** Opening Data block **

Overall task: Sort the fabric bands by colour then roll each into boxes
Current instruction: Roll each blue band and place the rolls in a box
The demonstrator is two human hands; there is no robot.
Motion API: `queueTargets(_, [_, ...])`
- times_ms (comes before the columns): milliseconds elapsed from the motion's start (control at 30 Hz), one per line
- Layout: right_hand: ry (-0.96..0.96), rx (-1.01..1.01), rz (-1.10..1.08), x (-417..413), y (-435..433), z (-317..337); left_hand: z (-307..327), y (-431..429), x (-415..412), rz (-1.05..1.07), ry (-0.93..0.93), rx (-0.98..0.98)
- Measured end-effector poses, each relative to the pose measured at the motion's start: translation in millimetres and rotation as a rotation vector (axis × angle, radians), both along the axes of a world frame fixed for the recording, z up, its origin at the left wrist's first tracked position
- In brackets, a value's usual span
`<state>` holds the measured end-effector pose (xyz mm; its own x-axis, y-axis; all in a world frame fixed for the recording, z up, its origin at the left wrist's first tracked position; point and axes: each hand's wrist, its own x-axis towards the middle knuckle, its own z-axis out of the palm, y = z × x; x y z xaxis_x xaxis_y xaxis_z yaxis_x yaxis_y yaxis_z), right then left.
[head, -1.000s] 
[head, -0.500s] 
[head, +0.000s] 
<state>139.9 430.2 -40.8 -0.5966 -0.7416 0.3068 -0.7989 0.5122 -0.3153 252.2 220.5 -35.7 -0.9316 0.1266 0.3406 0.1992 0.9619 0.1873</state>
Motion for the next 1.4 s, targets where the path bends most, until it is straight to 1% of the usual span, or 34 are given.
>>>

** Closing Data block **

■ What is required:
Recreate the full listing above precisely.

■ Final answer:
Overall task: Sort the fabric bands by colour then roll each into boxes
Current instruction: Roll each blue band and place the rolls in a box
The demonstrator is two human hands; there is no robot.
Motion API: `queueTargets(_, [_, ...])`
- times_ms (comes before the columns): milliseconds elapsed from the motion's start (control at 30 Hz), one per line
- Layout: right_hand: ry (-0.96..0.96), rx (-1.01..1.01), rz (-1.10..1.08), x (-417..413), y (-435..433), z (-317..337); left_hand: z (-307..327), y (-431..429), x (-415..412), rz (-1.05..1.07), ry (-0.93..0.93), rx (-0.98..0.98)
- Measured end-effector poses, each relative to the pose measured at the motion's start: translation in millimetres and rotation as a rotation vector (axis × angle, radians), both along the axes of a world frame fixed for the recording, z up, its origin at the left wrist's first tracked position
- In brackets, a value's usual span
`<state>` holds the measured end-effector pose (xyz mm; its own x-axis, y-axis; all in a world frame fixed for the recording, z up, its origin at the left wrist's first tracked position; point and axes: each hand's wrist, its own x-axis towards the middle knuckle, its own z-axis out of the palm, y = z × x; x y z xaxis_x xaxis_y xaxis_z yaxis_x yaxis_y yaxis_z), right then left.
[head, -1.000s] 
[head, -0.500s] 
[head, +0.000s] 
<state>139.9 430.2 -40.8 -0.5966 -0.7416 0.3068 -0.7989 0.5122 -0.3153 252.2 220.5 -35.7 -0.9316 0.1266 0.3406 0.1992 0.9619 0.1873</state>
Motion for the next 1.4 s, targets where the path bends most, until it is straight to 1% of the usual span, or 34 are given.
>>>

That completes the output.